Task objective: When scanning the data, count every line with "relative" in it, and report only the resulting number.

Data extract:
--- START ---
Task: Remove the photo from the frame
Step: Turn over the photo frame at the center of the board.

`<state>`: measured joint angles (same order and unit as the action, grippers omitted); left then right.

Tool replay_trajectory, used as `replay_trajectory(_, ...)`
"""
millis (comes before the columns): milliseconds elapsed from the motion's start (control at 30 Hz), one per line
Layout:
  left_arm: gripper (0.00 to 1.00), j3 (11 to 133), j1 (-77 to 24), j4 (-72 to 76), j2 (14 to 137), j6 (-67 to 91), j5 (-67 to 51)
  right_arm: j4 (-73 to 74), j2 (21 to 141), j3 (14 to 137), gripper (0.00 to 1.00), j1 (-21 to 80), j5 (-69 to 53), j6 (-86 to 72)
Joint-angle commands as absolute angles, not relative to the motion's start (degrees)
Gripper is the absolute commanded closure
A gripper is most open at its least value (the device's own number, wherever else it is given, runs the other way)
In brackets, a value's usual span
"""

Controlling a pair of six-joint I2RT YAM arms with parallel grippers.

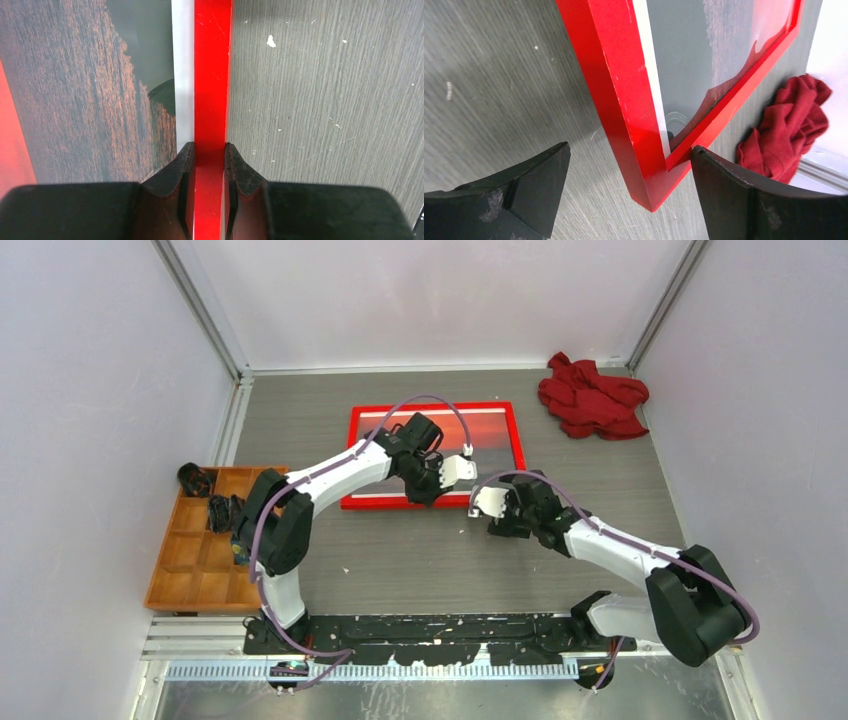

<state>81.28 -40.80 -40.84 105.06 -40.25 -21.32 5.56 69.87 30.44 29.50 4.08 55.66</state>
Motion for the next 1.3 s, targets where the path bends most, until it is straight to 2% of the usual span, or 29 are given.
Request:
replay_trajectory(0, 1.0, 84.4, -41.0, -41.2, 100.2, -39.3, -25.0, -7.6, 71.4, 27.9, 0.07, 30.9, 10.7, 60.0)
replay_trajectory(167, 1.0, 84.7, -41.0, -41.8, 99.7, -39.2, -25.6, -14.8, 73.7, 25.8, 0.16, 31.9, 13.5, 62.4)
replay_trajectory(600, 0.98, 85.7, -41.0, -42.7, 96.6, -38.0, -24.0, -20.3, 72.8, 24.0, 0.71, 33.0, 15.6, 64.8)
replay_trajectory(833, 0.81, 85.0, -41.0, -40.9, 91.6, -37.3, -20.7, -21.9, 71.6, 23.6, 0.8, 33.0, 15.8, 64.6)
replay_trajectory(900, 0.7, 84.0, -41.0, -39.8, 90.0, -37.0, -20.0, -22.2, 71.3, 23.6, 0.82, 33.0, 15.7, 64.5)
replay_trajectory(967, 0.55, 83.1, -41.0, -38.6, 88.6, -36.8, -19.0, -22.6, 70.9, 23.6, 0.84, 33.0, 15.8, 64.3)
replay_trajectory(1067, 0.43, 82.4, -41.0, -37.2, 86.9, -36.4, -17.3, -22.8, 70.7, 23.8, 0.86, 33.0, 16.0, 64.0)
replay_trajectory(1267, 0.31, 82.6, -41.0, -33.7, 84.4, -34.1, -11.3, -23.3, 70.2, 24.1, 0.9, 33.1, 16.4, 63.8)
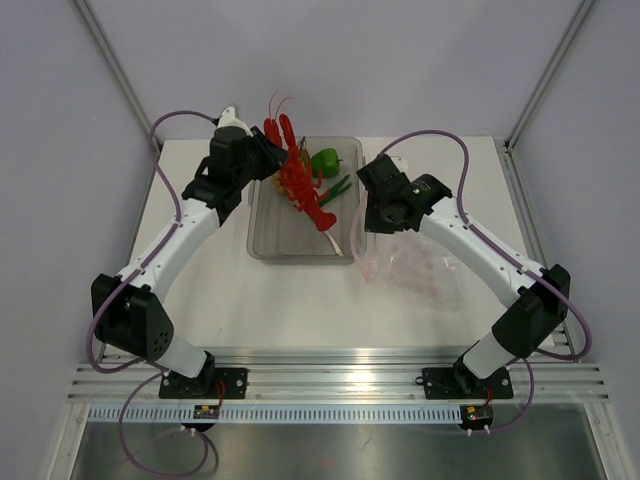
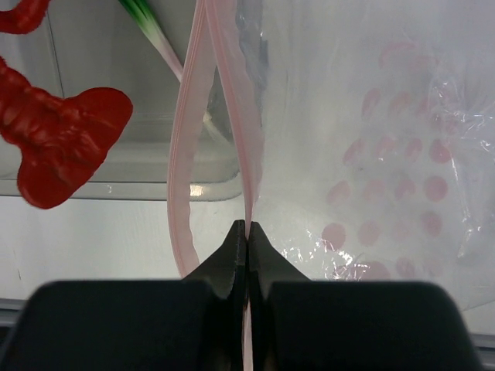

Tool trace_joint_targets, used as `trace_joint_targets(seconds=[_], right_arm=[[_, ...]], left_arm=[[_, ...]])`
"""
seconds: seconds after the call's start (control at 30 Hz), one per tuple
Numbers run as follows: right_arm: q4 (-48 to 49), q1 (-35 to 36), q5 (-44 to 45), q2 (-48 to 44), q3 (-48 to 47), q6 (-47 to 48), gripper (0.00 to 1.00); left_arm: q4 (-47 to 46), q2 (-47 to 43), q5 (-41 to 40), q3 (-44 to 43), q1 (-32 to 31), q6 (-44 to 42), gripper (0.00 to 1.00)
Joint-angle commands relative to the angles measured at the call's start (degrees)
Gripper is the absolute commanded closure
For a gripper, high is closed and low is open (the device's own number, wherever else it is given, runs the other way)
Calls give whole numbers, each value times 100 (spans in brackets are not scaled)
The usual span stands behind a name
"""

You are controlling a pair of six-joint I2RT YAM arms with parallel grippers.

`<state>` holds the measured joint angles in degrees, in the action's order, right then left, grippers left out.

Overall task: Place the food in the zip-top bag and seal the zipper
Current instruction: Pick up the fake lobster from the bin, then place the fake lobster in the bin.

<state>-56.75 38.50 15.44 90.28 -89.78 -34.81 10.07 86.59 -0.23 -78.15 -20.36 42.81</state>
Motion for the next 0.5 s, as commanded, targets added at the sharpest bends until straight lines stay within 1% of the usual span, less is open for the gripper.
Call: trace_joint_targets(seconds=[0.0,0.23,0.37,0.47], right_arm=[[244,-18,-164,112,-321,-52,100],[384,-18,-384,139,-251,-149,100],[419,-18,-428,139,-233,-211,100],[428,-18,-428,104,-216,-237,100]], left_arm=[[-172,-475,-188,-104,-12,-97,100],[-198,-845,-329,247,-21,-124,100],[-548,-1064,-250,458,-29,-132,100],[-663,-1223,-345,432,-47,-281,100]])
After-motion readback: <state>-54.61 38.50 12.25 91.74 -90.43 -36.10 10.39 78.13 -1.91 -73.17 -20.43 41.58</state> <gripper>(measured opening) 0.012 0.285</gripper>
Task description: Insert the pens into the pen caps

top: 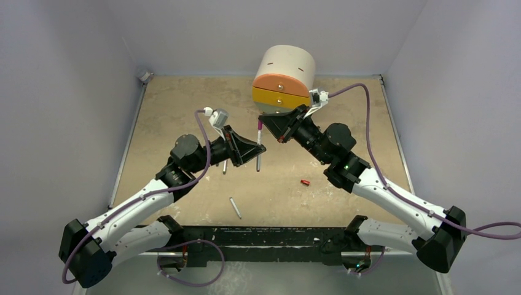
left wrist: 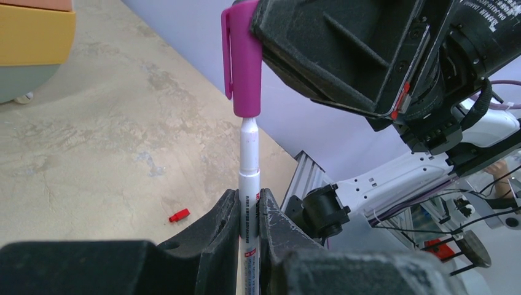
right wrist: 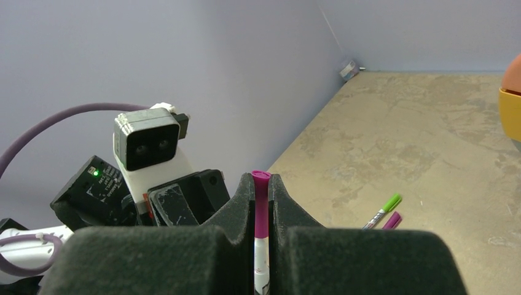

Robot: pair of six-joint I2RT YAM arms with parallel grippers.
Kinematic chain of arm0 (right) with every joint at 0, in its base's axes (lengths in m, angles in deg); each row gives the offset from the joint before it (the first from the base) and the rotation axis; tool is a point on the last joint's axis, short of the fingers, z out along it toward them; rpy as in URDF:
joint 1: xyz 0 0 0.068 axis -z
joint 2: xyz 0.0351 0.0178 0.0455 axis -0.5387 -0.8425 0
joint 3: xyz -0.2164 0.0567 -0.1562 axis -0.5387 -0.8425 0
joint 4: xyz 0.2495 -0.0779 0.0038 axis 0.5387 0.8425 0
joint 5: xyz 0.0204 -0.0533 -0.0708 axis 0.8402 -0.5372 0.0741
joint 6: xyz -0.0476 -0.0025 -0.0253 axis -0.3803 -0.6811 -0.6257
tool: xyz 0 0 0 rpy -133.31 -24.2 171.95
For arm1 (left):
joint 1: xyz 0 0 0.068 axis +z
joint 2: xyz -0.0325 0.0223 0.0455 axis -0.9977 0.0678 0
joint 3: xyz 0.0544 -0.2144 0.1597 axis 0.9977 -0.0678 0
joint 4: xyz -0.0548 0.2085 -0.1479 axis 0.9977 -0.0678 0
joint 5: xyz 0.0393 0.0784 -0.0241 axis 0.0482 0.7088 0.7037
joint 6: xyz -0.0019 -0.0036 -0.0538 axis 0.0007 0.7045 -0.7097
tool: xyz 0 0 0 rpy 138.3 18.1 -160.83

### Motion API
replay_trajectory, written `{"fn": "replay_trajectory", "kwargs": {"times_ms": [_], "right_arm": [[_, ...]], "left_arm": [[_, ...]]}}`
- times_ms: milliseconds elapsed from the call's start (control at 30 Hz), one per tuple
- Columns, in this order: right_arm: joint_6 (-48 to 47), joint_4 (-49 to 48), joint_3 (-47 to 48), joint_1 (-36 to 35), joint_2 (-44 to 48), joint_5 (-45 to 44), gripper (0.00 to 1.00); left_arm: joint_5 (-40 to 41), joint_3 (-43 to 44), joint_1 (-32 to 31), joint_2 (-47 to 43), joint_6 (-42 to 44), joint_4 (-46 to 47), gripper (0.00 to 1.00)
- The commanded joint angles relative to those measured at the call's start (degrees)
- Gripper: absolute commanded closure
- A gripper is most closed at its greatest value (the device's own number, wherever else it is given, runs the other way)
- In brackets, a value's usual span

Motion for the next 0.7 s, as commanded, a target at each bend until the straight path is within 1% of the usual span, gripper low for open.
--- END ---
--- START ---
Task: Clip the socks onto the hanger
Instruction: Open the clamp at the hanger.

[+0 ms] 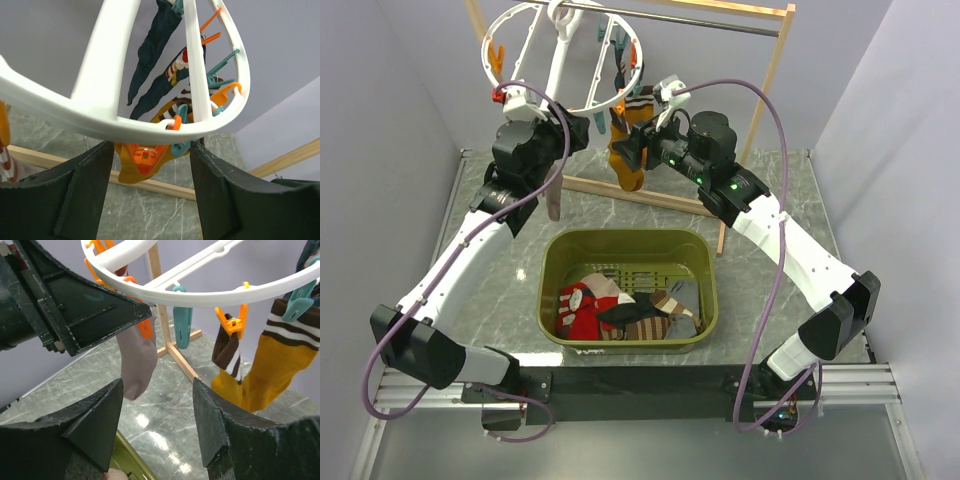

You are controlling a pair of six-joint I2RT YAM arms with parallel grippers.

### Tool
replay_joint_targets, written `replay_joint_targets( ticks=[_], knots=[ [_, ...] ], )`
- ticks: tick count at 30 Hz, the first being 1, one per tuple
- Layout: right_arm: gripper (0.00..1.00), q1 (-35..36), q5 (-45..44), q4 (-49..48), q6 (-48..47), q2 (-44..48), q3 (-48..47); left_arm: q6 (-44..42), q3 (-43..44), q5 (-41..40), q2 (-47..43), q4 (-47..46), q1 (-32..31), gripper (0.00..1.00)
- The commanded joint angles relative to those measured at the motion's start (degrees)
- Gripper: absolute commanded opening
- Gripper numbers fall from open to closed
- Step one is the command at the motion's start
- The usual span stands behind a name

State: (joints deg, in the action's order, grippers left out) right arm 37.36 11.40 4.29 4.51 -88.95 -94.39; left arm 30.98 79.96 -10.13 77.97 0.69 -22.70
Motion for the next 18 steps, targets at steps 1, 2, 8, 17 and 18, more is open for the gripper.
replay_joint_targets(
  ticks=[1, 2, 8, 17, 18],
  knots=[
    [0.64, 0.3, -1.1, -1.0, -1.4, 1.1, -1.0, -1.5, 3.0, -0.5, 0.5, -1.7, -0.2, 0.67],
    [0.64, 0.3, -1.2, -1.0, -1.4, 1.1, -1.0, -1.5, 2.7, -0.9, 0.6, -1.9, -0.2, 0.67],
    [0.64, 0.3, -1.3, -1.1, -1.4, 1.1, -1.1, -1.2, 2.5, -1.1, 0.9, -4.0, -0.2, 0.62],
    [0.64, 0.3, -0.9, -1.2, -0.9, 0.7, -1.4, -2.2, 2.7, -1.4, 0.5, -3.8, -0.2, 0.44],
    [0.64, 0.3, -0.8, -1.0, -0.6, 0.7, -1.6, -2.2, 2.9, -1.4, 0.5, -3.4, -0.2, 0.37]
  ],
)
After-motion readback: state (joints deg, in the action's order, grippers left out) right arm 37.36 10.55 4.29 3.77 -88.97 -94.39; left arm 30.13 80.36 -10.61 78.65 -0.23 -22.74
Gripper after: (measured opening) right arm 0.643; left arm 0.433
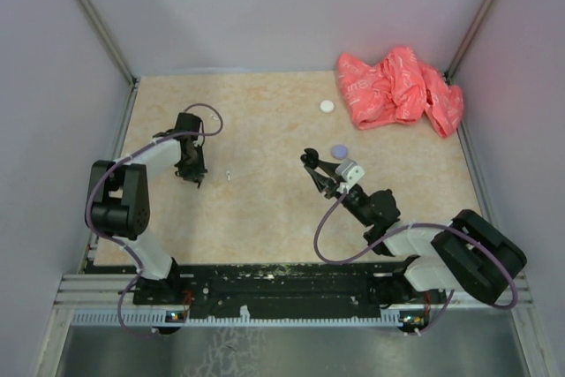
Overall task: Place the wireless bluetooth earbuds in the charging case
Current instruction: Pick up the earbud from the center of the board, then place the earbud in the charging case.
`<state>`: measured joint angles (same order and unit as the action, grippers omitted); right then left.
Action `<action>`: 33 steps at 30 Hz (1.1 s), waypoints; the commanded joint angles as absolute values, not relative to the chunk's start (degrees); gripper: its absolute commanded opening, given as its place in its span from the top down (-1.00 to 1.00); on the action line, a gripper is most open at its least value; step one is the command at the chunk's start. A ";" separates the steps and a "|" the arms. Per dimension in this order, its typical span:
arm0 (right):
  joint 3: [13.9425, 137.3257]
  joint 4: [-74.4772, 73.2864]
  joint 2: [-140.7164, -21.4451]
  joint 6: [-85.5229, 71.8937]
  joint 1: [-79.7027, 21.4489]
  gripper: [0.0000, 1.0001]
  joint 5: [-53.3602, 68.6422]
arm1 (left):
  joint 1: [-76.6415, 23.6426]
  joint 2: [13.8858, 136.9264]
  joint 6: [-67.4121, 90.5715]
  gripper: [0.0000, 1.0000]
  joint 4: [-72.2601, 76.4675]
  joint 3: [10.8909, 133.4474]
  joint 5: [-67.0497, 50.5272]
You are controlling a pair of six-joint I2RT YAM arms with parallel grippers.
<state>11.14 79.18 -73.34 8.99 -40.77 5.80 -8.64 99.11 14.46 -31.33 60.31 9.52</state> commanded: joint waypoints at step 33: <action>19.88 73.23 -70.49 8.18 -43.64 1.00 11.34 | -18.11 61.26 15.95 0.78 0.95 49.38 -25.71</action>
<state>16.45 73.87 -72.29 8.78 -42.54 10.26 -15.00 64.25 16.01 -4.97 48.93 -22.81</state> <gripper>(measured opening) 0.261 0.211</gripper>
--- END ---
Result: 5